Friday, November 1, 2019

The Quest for Good Luck


I have a story to tell.  A cautionary tale, if you will.  This is a story about luck.
My late wife was a constant practitioner of the art of feng shui.   In Chinese, the term “feng shui” literally translates as “wind-water.”  Long ago, Chinese builders began to apply certain rules or orientation, calculations, and layout in architecture to align buildings with larger forces they saw as binding the universe.
This can be incredibly complicated.  At heart, the idea is to bring good luck through healthy, conscious design.
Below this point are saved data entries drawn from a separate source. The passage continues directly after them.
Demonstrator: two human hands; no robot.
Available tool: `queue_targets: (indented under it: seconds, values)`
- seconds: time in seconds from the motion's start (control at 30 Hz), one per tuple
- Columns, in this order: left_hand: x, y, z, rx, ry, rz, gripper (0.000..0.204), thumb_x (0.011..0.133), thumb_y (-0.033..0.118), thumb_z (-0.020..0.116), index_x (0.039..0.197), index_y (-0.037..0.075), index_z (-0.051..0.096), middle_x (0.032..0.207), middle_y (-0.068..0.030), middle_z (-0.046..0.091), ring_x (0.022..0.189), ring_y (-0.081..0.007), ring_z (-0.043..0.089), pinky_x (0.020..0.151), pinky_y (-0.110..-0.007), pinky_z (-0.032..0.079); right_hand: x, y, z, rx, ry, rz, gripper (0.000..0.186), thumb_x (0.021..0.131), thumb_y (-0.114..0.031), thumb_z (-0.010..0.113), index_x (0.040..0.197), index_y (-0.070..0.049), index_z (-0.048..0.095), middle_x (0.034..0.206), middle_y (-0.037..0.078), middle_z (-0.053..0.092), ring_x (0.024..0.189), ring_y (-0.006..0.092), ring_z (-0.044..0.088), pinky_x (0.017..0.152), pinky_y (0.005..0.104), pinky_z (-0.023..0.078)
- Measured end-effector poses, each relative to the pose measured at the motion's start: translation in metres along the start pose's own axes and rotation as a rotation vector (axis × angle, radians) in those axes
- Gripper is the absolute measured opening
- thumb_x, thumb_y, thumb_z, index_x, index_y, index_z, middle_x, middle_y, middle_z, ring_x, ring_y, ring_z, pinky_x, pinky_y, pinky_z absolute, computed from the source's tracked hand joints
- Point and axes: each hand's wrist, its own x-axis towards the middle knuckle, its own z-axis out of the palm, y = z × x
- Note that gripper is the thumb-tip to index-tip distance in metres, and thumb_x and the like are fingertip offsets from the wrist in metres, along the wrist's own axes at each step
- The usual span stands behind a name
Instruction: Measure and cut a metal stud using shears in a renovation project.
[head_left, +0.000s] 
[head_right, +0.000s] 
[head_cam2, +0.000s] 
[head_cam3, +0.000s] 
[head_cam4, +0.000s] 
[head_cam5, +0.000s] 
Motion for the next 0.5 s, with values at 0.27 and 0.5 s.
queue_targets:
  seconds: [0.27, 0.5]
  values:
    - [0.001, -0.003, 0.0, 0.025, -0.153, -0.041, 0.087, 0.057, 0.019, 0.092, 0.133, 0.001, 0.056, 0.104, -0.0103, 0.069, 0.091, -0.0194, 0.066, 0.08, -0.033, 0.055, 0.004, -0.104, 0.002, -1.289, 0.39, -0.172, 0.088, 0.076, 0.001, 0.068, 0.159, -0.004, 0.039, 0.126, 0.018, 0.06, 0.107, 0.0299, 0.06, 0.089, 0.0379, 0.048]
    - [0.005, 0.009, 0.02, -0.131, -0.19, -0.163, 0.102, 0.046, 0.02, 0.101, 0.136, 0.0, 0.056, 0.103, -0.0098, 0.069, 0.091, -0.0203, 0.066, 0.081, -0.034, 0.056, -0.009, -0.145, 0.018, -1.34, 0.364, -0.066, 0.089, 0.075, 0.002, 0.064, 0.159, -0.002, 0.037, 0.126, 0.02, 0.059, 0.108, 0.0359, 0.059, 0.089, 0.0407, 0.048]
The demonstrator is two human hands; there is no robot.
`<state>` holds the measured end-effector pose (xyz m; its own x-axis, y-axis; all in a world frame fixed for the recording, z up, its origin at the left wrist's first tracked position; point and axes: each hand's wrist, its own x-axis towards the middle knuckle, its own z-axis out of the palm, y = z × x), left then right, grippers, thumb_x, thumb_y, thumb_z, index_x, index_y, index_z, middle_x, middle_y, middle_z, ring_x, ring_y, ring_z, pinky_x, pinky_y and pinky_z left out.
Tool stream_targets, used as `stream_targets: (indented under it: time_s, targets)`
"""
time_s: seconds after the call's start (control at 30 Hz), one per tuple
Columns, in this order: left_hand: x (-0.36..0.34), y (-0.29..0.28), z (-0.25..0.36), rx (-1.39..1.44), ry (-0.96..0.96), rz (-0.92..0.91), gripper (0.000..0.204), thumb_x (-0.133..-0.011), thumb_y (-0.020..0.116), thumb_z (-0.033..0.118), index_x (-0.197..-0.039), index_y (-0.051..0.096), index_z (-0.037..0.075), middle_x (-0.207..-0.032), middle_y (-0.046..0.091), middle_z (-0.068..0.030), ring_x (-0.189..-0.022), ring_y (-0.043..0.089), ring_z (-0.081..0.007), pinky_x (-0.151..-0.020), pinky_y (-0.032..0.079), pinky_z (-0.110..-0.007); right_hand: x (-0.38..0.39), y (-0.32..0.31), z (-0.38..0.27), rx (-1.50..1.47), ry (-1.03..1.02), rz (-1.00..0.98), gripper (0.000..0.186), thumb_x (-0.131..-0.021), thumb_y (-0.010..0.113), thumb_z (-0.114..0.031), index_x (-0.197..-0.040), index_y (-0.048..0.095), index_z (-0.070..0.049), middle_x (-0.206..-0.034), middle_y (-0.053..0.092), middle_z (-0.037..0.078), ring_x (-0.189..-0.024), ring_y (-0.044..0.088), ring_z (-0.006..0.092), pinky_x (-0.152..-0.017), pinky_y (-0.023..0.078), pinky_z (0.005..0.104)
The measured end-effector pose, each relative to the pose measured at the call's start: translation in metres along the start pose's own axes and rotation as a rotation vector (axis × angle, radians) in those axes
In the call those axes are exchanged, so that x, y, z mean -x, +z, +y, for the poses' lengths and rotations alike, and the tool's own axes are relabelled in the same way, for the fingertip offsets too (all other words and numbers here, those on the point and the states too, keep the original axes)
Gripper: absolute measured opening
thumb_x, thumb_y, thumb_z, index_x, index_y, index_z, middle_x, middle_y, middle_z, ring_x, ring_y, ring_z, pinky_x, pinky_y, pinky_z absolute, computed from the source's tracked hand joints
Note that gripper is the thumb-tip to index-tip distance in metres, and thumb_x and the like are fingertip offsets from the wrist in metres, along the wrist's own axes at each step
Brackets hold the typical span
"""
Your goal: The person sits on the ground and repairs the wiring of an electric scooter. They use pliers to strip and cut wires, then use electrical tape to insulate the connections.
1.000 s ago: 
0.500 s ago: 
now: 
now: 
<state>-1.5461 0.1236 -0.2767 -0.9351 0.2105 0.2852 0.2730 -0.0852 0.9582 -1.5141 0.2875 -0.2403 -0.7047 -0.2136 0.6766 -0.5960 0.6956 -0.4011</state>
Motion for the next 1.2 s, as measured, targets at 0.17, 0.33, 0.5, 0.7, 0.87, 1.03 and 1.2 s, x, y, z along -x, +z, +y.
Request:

My wife, to bring our house in compliance, made sure our bed faced east.  She was cautious about the placement of sharp objects such as scissors and knives.  She hung chimes with Chinese coins at the entry doors to our house (they are still there).  She placed mirrors face up in the toilet tanks for the purpose deflecting vital chi back up instead of allowing it to be pulled down and flushed away.
All fine with me.
And, yes, the mirrors still remain inside my two toilet tanks.
There are points, however, where the quest for good luck takes us down the opposite path.
The story I am about to share dates back to 2017.  In June of that year, an 80-year-old woman boarding a flight from Shanghai to Guangzhou, China, sought to bring good luck to the flight.  Her method for doing so was to fling a handful of coins toward one of the jet engines as she walked by on her way to enter the plane.
A note on that: coins inside jet engines are not good luck. 
Fortunately, another passenger alerted authorities.
The flight was delayed for five hours as mechanics were brought out to scour the jet engine.  In the end, they found one coin inside the engine and the rest scattered on the tarmac below.
The quest for good luck—as all things—has its limits.